As part of LifeWorks NW’s 60th Anniversary Celebration, we are highlighting just a few of the many valued leaders who have shaped our organization and our community.
LaNae Bowles joined LifeWorks NW in December 2001 as an office manager, and stayed for 10 years.
“LifeWorks is part of my family,”says LaNae. “Twenty years prior to when I was employed there, my husband used to work there with Ken Ihli.”
It was her first experience as a supervisor, and according to LaNae it shaped her career. She is currently a principle executive manager for DHS, and during the pandemic has been part of the COVID Response & Recovery effort as an operations policy analyst. She’s worked with DHS’s Self-Sufficiency and Child Welfare departments.
“Before coming to LifeWorks NW, I was at Magellan and scheduled all the mental health intakes for metro Portland. That’s how I met Katy and Joe Hromco.
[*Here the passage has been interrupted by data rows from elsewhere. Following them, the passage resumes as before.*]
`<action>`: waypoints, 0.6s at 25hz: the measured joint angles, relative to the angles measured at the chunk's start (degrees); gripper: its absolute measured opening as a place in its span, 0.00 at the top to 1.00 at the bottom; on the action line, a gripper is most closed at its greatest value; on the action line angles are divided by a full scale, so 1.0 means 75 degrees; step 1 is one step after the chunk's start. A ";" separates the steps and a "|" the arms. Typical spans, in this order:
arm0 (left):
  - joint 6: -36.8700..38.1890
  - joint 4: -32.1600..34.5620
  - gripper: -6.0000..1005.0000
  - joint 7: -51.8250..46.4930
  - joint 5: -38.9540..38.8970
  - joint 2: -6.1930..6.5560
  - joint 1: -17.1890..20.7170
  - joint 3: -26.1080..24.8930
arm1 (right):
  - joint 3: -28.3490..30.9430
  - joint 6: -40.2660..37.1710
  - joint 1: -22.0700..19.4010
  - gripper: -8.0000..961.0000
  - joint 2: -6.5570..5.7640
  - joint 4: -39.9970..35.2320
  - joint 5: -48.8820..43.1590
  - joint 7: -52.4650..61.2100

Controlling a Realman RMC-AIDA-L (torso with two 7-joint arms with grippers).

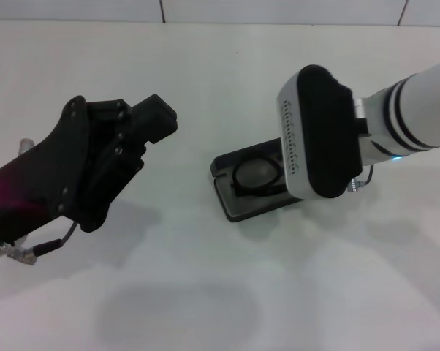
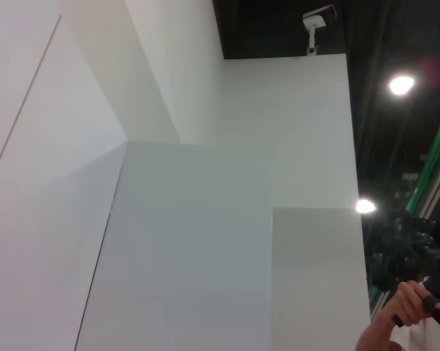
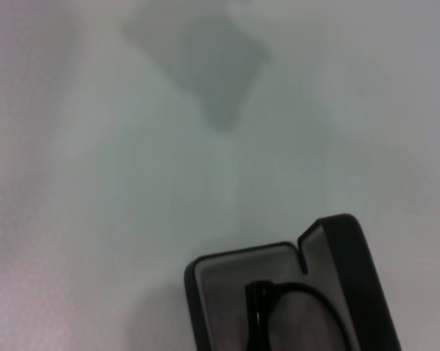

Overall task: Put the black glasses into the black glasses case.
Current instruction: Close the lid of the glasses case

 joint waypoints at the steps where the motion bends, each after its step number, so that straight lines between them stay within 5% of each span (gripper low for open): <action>1: 0.0000 0.0004 0.95 -0.0011 0.0000 0.0013 -0.0005 -0.0003 | 0.0049 -0.0028 -0.0085 0.85 -0.0001 -0.0117 0.0021 0.0023; 8: 0.0091 0.0017 0.95 -0.0099 0.0000 0.0162 -0.0142 -0.0032 | 0.1014 -0.0500 -0.0754 0.85 -0.0001 -0.0820 0.1068 0.0144; 15: 0.0056 -0.0015 0.95 -0.0325 0.0022 0.0288 -0.0549 -0.0033 | 0.3537 -0.2208 -0.1615 0.85 -0.0004 -0.1319 0.3621 -0.0270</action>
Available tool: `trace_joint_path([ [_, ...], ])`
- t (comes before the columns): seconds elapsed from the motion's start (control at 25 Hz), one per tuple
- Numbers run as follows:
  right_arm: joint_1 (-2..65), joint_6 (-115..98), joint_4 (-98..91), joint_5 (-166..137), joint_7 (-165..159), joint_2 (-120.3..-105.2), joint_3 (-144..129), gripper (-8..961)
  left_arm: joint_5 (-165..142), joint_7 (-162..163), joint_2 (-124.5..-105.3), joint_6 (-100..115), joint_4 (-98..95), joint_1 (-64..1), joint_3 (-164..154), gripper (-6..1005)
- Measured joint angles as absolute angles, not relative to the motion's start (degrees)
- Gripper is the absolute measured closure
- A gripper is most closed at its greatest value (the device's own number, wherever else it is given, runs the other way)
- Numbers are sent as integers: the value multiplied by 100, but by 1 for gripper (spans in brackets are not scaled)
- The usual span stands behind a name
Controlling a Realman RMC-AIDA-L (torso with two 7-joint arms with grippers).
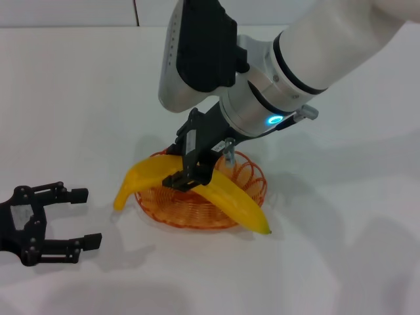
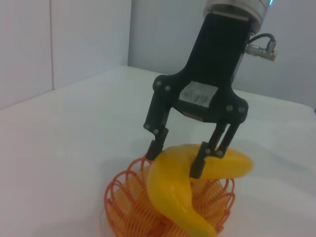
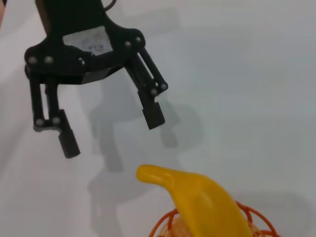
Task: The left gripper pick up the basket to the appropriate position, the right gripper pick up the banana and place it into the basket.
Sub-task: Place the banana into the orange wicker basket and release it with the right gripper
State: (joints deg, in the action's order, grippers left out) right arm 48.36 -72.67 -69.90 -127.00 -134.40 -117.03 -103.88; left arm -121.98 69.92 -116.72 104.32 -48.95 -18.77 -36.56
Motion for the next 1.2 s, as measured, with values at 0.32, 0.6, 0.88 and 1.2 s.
trace_joint_path([
  [0.32,4956,-7267,-6798,-12700,-13440,-11697,-10361,322,-12184,6991,-11672,10432,-4895,-1889,-3656,121],
  [0.6,4980,-7206,-6777,-12708,-13580,-11691,-10342,311,-12181,7010,-11672,10432,-4895,-1891,-3656,121],
  [0.88,4983,-7179,-6776,-12700,-13651,-11689,-10325,300,-12185,7013,-11675,10432,-4895,-1890,-3656,120],
  [1.2,4992,-7128,-6638,-12699,-13672,-11688,-10249,288,-12188,7014,-11679,10432,-4895,-1887,-3656,120],
])
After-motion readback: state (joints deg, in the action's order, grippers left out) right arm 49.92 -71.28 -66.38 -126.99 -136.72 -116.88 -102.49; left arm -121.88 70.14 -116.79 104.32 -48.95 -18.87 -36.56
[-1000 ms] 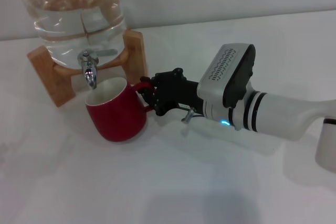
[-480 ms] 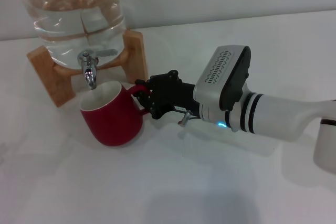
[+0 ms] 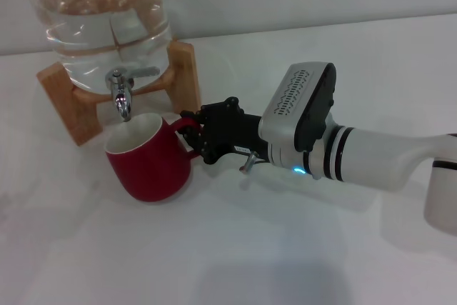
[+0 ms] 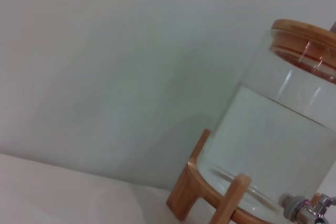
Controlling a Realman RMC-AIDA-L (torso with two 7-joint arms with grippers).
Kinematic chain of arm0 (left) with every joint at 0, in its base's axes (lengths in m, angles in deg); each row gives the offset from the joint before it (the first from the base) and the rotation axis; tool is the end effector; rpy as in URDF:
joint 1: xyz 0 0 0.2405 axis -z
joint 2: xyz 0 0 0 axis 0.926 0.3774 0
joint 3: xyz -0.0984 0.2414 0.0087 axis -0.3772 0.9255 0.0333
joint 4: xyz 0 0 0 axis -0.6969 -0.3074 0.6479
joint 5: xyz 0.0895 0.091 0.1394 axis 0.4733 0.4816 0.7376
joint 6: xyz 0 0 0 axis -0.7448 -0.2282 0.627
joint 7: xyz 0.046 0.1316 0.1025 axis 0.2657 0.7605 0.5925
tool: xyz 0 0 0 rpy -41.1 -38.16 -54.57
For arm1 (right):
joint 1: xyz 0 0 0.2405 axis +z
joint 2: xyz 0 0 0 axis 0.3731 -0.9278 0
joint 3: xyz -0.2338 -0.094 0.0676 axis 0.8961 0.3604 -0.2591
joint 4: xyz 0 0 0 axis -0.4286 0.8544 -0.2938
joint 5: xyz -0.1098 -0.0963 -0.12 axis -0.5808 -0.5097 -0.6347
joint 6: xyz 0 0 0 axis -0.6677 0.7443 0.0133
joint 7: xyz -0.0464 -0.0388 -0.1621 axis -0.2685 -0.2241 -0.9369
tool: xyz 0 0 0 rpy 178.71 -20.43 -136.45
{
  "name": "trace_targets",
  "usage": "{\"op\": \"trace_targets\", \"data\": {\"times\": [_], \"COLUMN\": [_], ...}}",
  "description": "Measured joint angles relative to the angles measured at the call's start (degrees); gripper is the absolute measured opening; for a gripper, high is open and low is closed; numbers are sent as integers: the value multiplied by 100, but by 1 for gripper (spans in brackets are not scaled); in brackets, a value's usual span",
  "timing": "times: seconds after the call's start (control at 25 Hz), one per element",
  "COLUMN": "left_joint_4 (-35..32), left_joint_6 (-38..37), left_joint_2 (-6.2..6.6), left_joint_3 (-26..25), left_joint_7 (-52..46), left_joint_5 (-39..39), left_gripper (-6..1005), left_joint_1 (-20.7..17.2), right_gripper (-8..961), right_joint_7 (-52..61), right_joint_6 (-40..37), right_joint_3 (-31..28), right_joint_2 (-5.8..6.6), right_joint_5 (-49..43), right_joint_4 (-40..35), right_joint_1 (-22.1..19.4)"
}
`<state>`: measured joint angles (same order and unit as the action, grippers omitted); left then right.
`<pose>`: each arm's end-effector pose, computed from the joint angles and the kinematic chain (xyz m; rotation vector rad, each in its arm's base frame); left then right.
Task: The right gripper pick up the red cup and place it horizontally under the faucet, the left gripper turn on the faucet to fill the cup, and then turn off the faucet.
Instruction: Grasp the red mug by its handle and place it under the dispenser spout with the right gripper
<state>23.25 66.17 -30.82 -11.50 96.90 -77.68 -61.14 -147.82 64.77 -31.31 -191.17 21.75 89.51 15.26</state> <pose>-0.3423 0.2576 0.0772 -1.9800 -1.0866 -0.9157 0.1718 0.3740 -0.1300 -2.4534 0.2994 0.5969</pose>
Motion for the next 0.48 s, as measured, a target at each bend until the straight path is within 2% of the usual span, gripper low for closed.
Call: {"op": "trace_targets", "data": {"times": [0.48], "left_joint_4": [4], "left_joint_6": [-3], "left_joint_2": [0], "left_joint_3": [0], "left_joint_7": [8], "left_joint_5": [-26], "left_gripper": [882], "left_joint_1": [0], "right_gripper": [142], "right_joint_7": [20], "right_joint_6": [-219], "right_joint_3": [-2], "right_joint_2": [0], "right_joint_5": [0], "right_joint_4": [38], "right_joint_1": [57]}}
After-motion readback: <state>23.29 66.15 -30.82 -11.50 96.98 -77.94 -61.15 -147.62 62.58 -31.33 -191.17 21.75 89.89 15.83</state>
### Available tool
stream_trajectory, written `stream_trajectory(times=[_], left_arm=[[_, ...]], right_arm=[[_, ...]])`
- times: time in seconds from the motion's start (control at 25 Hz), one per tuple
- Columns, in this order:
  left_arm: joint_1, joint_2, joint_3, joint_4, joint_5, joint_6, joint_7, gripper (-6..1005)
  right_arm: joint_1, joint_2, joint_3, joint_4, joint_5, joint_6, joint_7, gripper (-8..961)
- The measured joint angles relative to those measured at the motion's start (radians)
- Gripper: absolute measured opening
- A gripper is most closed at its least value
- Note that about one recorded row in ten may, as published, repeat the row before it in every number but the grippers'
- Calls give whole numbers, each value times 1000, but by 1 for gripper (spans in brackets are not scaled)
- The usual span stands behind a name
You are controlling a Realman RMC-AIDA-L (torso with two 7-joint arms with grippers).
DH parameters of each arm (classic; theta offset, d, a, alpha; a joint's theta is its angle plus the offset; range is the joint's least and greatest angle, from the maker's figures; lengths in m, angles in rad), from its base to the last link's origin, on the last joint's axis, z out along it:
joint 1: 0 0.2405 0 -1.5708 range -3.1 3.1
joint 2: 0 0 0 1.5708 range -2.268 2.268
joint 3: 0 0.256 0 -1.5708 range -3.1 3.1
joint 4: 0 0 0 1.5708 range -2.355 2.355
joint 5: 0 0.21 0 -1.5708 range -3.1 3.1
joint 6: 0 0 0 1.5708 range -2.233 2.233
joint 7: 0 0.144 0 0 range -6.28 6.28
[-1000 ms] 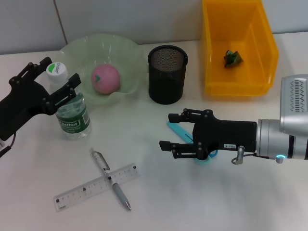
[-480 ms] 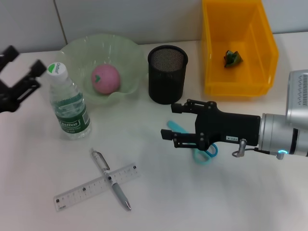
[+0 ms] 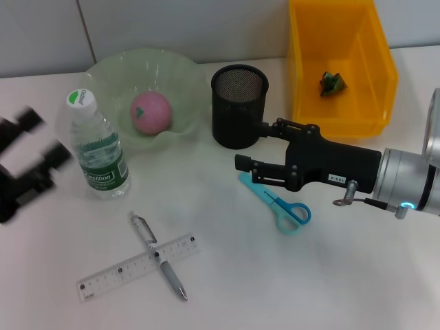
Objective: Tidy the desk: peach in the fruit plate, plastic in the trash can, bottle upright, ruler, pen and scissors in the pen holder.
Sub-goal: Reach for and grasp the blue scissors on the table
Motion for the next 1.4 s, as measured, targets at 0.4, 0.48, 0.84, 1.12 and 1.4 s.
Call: stream_trajectory(times=[0.4,0.48,0.84,1.12,1.4], left_arm=[[-37,-7,86,197,375,-44,-119,830],[-61,-11,87,210,467,-53,-128,830],[-92,-15,113,215,525,-110,-113,829],[-103,-18,115,208,516,-139,-93,828],[-136,-20,111,195,514,-150,-101,829]], right_arm=[[-10,-3,-2,4,91,-3,103,768],[-22,-9,-8,-69,56,-6,222,768],[-52,-10,-4,-497,-218,-74,738,768],[97,-22,-4,-786,-678,-218,1239,768],[284,-21,-29,-781,-1031,-320,1465,769]])
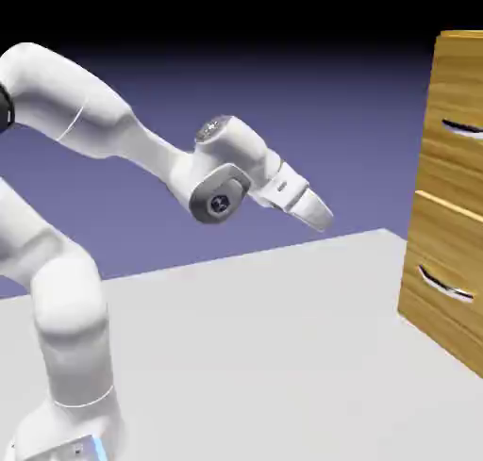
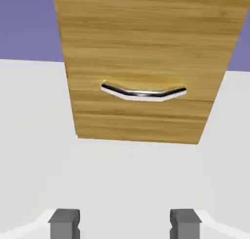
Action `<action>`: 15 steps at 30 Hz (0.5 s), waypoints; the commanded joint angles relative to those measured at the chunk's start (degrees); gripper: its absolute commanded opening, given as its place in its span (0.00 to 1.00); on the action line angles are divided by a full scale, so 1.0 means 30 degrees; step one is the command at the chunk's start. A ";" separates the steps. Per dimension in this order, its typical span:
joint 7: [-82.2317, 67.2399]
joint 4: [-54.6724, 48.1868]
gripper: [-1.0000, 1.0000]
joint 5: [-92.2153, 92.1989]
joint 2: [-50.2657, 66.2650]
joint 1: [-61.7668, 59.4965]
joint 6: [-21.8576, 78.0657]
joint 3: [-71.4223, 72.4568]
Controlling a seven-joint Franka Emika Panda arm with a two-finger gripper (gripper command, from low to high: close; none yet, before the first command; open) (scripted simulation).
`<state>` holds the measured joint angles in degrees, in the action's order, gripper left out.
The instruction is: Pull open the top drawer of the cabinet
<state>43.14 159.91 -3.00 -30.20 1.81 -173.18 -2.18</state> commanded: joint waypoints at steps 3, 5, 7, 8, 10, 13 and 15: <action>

“Magellan’s was going to close, so all the community partners they worked with would come and see us at lunch time and recruit us. So we had a choice of where we wanted to be. I ended up going to OHSU and stayed 6 months.”
LaNae shared that her job at Magellan had offer a lot of freedom, and her new position at the hospital was more restricted.
“It drove me crazy,” says LaNae. “Then Joe Hromco came in for a meeting and I saw him in the lunch room. I told him I wanted a job [at LifeWorks NW]. He said, ‘we have an office manager position, I’m going to tell Katy to call you.’ Sure enough Katy called me, and that’s how I got the job.”
During her many years at LifeWorks NW (called Tualatin Valley Centers when she first joined) LaNae was the office manager for a number of sites, including Tigard, Rockwood, Cedar Mill and others–eventually managing all the sites in Multnomah for reception and support staff.
“Katy Beveridge was my manager at the time,” says LaNae. “Just the empowerment I got from her has shaped me to be the manager I am today. Now that I manage other people, I use a lot of the things I learned from her. So that has really helped me in my career. I have hired so many people in my time at LifeWorks; a lot of people I’m still close to today. It’s not what I started out to do, but people looked to me to be a leader so I really honed in on my leadership skills while being at LifeWorks, and it’s carried me this far.”
She helped open the Milwaukie and then Gresham sites. “I opened the Gresham site when it was the old building out on 7th Avenue,” LaNae says. “That was about the time we went electronic with medical records and we also introduced a pharmacy. That building was always funny because nobody wanted to go to the basement.”
According to LaNae, the building had been an old hospital and the basement had previously been a morgue. “They thought it might be haunted.”
Another building she mentioned from our past was the former Rockwood site. “It had been two offices knocked together—one side Child & Family and one side Mental Health,” says LaNae. “That’s LifeWorks [NW]; super resourceful, always configuring space.”
Asked what the biggest change in her time at LifeWorks NW was LaNae said there were many.
“Creating electronic health records was a beast, having to organize and pull people together to make it happen on Saturdays and Sundays. We used to hire our kids if they were 16 or older, and we would have them come and do the filing or scanning to create the electronic records. That was a huge project. We also had archives in the warehouse in Hillsboro.”
According to LaNae, preparing the archives was a big job, but also at all the branches also had to pull their own files and deal with them in their down time.
“I also remember when it was Tualatin Valley Centers, and going through the name change,” says LaNae. “Yikes. The naming convention was just grueling, going through it for months and months about what it was going to be called and coming up with the logo. Even naming support staff; trying to give them a name that was respectful. We were including different parties in the conversation; you know sometimes when you do that everyone has different ideas and [it’s hard] just being able to come up with a consensus about what that was going to be.”
Talking to LaNae is a step into our past, and a very happy one.
“We had some crazy times at LifeWorks,” she says. “LifeWorks will be forever be ingrained in my brain. I was in my 30s, but at the same time I was embarking on a real career. There were good times, there were bad times. We cried, we laughed, we made long-term friendships, I could go on forever; it was just great.”
And LaNae says you never really leave LifeWorks NW behind.
“I used to work on projects [for LifeWorks NW] even after I left there and went to state service,” she says. “It’s just part of my life, it’s a part of my family, it’s an extension of me. I guess once a LifeWorker always a LifeWorker.”